§ Your objective
Set down, exactly and in full, the line holding "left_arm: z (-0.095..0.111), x" and all the lines after it until the listing ends, and nothing else.

§ Data section
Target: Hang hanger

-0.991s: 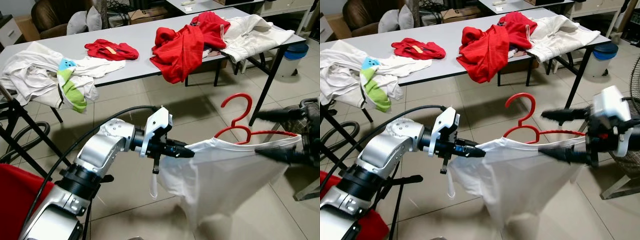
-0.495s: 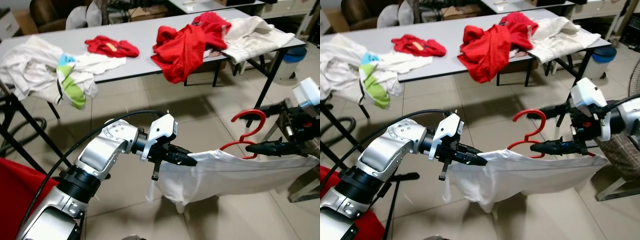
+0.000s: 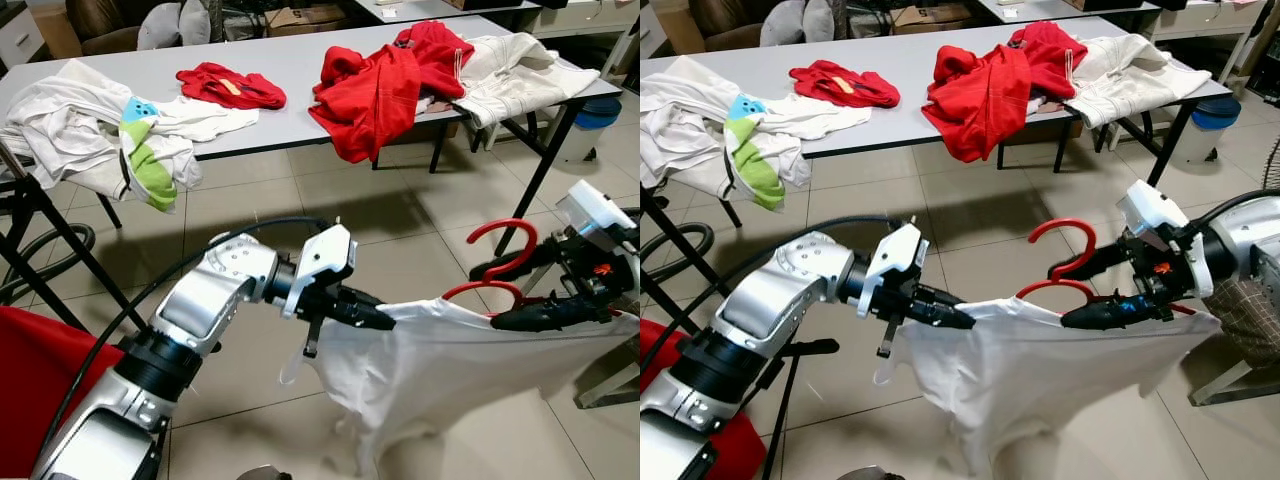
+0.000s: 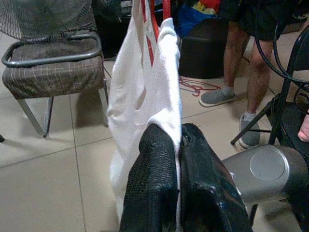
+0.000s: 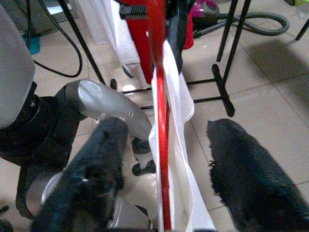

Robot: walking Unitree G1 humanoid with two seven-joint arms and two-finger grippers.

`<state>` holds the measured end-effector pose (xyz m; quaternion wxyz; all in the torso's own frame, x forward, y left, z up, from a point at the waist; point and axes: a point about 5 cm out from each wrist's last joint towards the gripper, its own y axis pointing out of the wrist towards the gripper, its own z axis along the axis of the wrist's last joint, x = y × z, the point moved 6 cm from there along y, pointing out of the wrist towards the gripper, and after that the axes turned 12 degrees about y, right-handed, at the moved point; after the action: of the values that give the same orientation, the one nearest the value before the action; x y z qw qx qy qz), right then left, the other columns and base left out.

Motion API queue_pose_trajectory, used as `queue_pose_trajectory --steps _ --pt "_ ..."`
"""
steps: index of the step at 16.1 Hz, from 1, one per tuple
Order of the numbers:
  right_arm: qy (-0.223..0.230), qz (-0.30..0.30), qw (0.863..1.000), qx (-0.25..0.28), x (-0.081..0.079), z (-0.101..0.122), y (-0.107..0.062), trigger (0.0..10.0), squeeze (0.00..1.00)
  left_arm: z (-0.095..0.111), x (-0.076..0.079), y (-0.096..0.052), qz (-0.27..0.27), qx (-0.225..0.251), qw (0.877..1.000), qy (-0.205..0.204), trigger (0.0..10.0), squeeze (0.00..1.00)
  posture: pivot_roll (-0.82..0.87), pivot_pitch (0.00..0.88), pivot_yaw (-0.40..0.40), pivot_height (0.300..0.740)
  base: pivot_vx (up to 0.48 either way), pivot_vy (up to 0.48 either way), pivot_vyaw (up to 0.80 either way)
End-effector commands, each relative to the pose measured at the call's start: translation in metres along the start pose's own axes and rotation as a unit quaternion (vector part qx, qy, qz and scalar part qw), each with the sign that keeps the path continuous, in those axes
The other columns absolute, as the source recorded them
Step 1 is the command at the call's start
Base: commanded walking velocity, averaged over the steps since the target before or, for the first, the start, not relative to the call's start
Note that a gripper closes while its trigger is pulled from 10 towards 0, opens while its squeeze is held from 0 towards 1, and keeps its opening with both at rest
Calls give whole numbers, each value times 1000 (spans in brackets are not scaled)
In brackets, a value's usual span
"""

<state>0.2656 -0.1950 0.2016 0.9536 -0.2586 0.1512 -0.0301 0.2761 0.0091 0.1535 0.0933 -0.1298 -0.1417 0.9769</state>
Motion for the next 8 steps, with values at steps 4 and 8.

§ Exercise answer
  left_arm: z (-0.095..0.111), x (-0.076..0.079), y (-0.096..0.052), qz (-0.27..0.27), qx (-0.225..0.251), qw (0.877..1.000), qy (-0.205..0.204), trigger (0.0..10.0), squeeze (0.00..1.00)
  posture: pivot_roll (-0.82..0.87), pivot_pitch (0.00..0.88), pivot_yaw (-0.40..0.40), pivot_height (0.300..0.740)
  base: pivot_vx (up to 0.48 either way), pivot_vy (up to 0.48 either way), pivot_vyaw (up to 0.80 either way)
End-effector commands, each relative to the pose measured at the call's start: translation in metres along the start pose's own axes and rotation as a unit quaternion (vector part qx, qy, qz and scalar part qw), each with the sign that keeps the path continuous, in those axes
The other columns absolute, as the source recorded them
Step 1 is the command at the call's start
Base: commanded walking velocity, averaged over the steps since the target before or, for the first, the start, not relative to the call's start
Note that a gripper closes while its trigger is pulled from 10 towards 0, opens while its squeeze is held from 0 towards 1, and keeps its opening with both at rest
Calls give whole numbers, each value times 1000 (spans in brackets are not scaled)
In brackets, a value's usual span
"""

<state>0.2656 -0.1950 0.2016 0.9536 -0.2586 0.1512 -0.0301 0.2761 0.0091 0.1535 0.0933 -0.1298 -0.1417 0.9769</state>
Motion for the next 8 steps, with values at steps 4 and 8.

That completes the output for this exercise.